Scan the data. Collect each line that contains the word "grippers".

Provided data:

>>>

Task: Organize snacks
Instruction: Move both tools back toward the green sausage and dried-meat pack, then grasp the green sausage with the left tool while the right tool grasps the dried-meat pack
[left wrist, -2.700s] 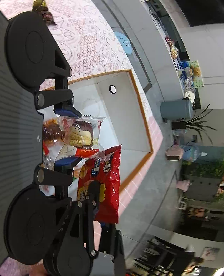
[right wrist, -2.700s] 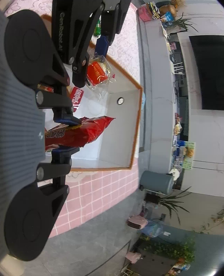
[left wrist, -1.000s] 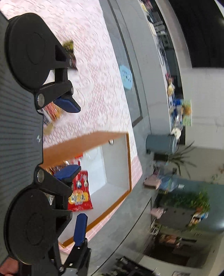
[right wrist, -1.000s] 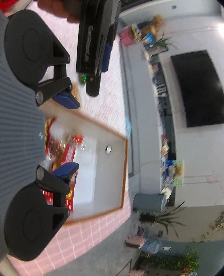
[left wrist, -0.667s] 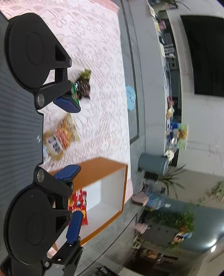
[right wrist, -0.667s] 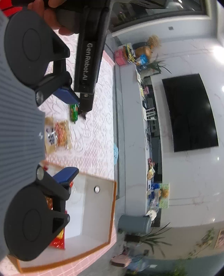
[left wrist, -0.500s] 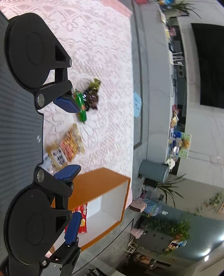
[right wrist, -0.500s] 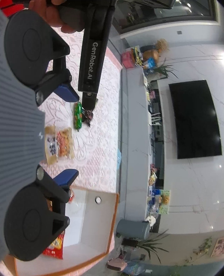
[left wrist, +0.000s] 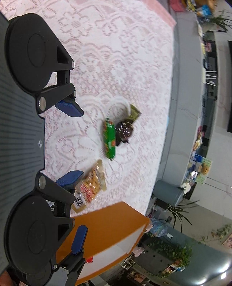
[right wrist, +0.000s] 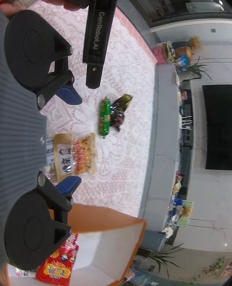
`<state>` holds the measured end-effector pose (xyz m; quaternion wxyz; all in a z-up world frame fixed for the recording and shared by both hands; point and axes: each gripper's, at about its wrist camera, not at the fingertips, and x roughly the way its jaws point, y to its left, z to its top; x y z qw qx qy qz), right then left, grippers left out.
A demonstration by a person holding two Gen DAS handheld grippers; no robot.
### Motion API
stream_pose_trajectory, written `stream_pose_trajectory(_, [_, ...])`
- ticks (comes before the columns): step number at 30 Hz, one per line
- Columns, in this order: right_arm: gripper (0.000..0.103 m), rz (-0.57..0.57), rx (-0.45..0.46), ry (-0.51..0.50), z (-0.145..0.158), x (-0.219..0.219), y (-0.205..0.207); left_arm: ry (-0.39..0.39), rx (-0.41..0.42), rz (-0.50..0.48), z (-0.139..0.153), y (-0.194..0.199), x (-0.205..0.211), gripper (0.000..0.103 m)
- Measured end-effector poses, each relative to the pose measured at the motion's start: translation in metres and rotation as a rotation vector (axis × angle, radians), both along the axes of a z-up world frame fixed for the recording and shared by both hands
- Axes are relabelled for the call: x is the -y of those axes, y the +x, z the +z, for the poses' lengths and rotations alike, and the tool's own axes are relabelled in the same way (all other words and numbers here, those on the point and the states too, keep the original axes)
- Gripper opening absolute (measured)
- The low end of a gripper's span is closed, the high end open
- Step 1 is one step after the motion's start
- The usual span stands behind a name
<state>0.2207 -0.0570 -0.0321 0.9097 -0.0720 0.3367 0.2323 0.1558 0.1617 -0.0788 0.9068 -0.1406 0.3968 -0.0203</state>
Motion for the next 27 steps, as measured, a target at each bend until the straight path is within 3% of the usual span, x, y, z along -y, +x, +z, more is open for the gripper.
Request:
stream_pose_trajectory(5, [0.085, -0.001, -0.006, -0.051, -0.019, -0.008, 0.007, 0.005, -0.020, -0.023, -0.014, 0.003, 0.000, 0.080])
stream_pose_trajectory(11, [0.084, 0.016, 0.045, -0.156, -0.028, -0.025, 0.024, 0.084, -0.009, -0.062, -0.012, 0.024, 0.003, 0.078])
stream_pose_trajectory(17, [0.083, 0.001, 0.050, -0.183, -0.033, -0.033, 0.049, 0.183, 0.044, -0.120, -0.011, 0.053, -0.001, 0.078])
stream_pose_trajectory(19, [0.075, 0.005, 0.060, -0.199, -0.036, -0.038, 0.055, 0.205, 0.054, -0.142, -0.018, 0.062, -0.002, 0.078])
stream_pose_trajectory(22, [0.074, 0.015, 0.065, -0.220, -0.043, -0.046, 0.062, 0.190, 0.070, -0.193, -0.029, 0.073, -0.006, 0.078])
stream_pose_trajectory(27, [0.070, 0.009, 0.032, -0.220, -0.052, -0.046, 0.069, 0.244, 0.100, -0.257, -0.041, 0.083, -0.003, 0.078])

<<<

Exercise result:
`<state>` holds the measured end-effector pose (xyz m; quaternion wxyz; all in a z-up world frame fixed for the recording and shared by both hands; point and axes: each gripper's, at about its wrist camera, not at the fingertips, and x roughly the way its jaws point, y to its left, z to its top; x y z qw qx qy qz), right then left, grippers left out.
A demonstration by a person holding two Gen DAS handheld grippers; no robot.

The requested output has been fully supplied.